= Taras Gabora =

Taras (Daniel) Gabora is a violinist and prominent violin teacher. He was born in Yellow Creek, Saskatchewan, 23 Apr 1932.

==Early life==
He studied at the University of Manitoba with Richard Seaborn, at the Paris Conservatory 1952–3 with René Benedetti, in Vienna 1953-7 with Ernst Morawec, and in Amsterdam 1957-8 with Szymon Goldberg. (He worked later – 1969 – with Yuri Jankelevich in Salzburg.) In 1956, on graduating from the Vienna Academy of Music, he received the Austrian Grand Prize.

==Career==
Gabora settled in Montreal, Quebec in 1962. He founded the Gabora String Quartet (1964-8), the Groupe baroque de Montréal in 1968 with Gaston Germain, and Les Jeunes Solistes de Montréal in 1977, a group of 16.
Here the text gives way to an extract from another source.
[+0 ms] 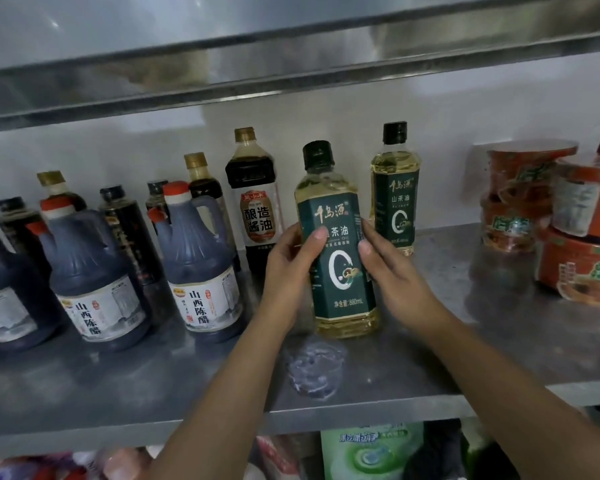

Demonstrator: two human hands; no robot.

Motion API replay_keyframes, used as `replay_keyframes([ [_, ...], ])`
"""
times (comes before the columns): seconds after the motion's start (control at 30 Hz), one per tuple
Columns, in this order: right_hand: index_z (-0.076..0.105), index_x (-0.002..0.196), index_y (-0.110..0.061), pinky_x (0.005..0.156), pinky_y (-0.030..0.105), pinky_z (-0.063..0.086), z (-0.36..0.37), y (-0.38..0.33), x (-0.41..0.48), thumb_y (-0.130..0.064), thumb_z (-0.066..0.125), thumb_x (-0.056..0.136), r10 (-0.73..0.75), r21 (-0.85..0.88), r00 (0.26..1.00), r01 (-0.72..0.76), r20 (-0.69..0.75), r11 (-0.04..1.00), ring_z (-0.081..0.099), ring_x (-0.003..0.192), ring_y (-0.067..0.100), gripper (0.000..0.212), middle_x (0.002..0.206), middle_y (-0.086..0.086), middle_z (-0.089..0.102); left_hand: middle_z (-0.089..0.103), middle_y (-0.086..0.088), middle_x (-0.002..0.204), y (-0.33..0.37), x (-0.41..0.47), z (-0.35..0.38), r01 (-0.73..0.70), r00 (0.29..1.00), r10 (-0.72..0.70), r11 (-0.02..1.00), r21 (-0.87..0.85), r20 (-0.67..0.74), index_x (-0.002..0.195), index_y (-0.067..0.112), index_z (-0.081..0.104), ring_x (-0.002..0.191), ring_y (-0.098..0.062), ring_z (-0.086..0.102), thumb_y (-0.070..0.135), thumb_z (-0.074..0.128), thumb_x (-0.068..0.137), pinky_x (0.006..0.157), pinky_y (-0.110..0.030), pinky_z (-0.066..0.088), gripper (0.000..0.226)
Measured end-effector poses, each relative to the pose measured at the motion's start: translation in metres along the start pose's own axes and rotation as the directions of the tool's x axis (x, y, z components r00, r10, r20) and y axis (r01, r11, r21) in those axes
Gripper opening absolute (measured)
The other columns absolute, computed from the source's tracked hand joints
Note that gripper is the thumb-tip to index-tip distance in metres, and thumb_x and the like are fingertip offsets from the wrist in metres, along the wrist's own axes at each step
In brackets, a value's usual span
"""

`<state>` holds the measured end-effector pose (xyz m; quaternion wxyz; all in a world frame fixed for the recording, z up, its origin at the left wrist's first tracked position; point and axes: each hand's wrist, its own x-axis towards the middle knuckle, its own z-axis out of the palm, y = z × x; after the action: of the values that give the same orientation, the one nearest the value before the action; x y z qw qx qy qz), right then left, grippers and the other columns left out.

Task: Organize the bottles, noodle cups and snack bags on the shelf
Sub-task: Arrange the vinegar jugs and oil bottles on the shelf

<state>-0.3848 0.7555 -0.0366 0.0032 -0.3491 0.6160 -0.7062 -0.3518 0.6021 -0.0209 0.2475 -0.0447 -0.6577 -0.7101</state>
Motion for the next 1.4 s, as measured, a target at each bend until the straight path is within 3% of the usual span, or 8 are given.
replay_keyframes([
  [0.27, 0.04, 0.143, -0.034, 0.092, 0.023, 0.054, -0.001, 0.01, -0.005, -0.026, 0.062, 0.087, -0.021, -0.003, 1.0, 0.021, 0.019, 1.0, 0.062, 0.121, 0.008, 0.061, 0.128, -0.018, 0.066, 0.074, -0.004, 0.112, -0.002, -0.004, 0.003, 0.031, 0.995, -0.023, 0.996, -0.084, 0.095, 0.128, 0.012, 0.061, 0.099, -0.014, 0.072, 0.034, 0.063, 0.086, 0.078, -0.023, 0.056, 0.047],
  [0.37, 0.04, 0.144, -0.032, 0.094, 0.024, 0.053, 0.0, 0.009, -0.005, -0.027, 0.057, 0.091, -0.02, -0.014, 1.0, 0.021, 0.018, 1.0, 0.061, 0.123, 0.011, 0.057, 0.133, -0.012, 0.064, 0.074, -0.003, 0.115, -0.004, -0.004, 0.0, 0.026, 0.99, -0.018, 0.998, -0.052, 0.14, 0.132, 0.013, 0.057, 0.104, -0.017, 0.071, 0.021, 0.075, 0.083, 0.082, -0.025, 0.056, 0.052],
  [0.5, 0.04, 0.144, -0.03, 0.097, 0.022, 0.051, -0.002, 0.01, -0.004, -0.029, 0.046, 0.095, -0.021, 0.018, 1.0, 0.021, 0.005, 1.0, 0.06, 0.123, 0.007, 0.05, 0.133, -0.014, 0.063, 0.075, 0.003, 0.106, -0.005, -0.003, 0.0, 0.006, 0.985, 0.003, 0.998, -0.055, 0.17, 0.129, 0.012, 0.057, 0.099, -0.014, 0.072, 0.016, 0.07, 0.077, 0.078, -0.023, 0.056, 0.054],
  [0.67, 0.031, 0.151, -0.027, 0.097, 0.016, 0.047, 0.0, 0.012, -0.003, -0.029, 0.047, 0.093, -0.025, 0.005, 0.999, 0.025, 0.026, 1.0, 0.054, 0.128, 0.0, 0.06, 0.14, -0.014, 0.054, 0.075, -0.001, 0.106, -0.004, -0.003, 0.0, 0.059, 0.988, -0.045, 0.994, -0.092, 0.148, 0.128, 0.013, 0.058, 0.094, -0.015, 0.072, 0.019, 0.067, 0.077, 0.075, -0.025, 0.057, 0.052],
  [0.9, 0.025, 0.151, -0.031, 0.098, 0.013, 0.044, -0.002, 0.016, -0.002, -0.023, 0.049, 0.093, -0.017, -0.042, 0.999, 0.019, 0.042, 0.999, 0.051, 0.129, -0.005, 0.064, 0.15, -0.011, 0.045, 0.074, -0.009, 0.114, -0.003, -0.003, 0.005, 0.109, 0.99, -0.098, 0.988, -0.11, 0.101, 0.126, 0.016, 0.06, 0.098, -0.021, 0.072, 0.021, 0.067, 0.091, 0.084, -0.035, 0.059, 0.036],
  [1.0, 0.026, 0.145, -0.037, 0.096, 0.012, 0.045, -0.003, 0.017, -0.002, -0.014, 0.049, 0.1, -0.01, -0.046, 0.999, 0.013, 0.049, 0.999, 0.053, 0.125, -0.007, 0.056, 0.144, -0.015, 0.048, 0.074, -0.01, 0.114, -0.002, -0.003, 0.006, 0.109, 0.99, -0.1, 0.989, -0.104, 0.095, 0.127, 0.015, 0.06, 0.098, -0.022, 0.072, 0.029, 0.068, 0.085, 0.084, -0.036, 0.059, 0.045],
  [1.1, 0.027, 0.14, -0.04, 0.093, 0.011, 0.046, -0.002, 0.016, -0.001, -0.002, 0.041, 0.103, 0.008, -0.054, 0.999, -0.005, 0.045, 0.999, 0.056, 0.12, -0.01, 0.055, 0.137, -0.02, 0.05, 0.074, -0.01, 0.115, -0.001, -0.003, 0.005, 0.11, 0.99, -0.101, 0.99, -0.09, 0.095, 0.126, 0.016, 0.06, 0.098, -0.022, 0.073, 0.025, 0.066, 0.09, 0.084, -0.035, 0.059, 0.038],
  [1.4, 0.023, 0.145, -0.036, 0.095, 0.01, 0.044, -0.003, 0.015, -0.003, -0.002, 0.042, 0.102, 0.019, -0.058, 0.999, -0.017, 0.043, 0.998, 0.052, 0.122, -0.012, 0.058, 0.138, -0.021, 0.048, 0.074, -0.008, 0.115, -0.002, -0.004, 0.005, 0.11, 0.99, -0.101, 0.99, -0.089, 0.1, 0.124, 0.02, 0.06, 0.101, -0.022, 0.072, 0.026, 0.068, 0.091, 0.087, -0.037, 0.059, 0.034],
])
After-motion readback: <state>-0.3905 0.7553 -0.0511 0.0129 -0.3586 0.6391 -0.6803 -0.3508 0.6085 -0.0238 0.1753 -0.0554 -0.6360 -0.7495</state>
Gabora taught at McGill University from 1962-4 and at the JMC Orford Art Centre from 1972-4. He also taught at the Conservatoire de Musique du Québec in the 70's.

Gabora performed on CBC radio and TV and in concerts in Canada, the USA, and Europe

In 1974 he made an LP with his wife, the soprano Gaelyne Gabora.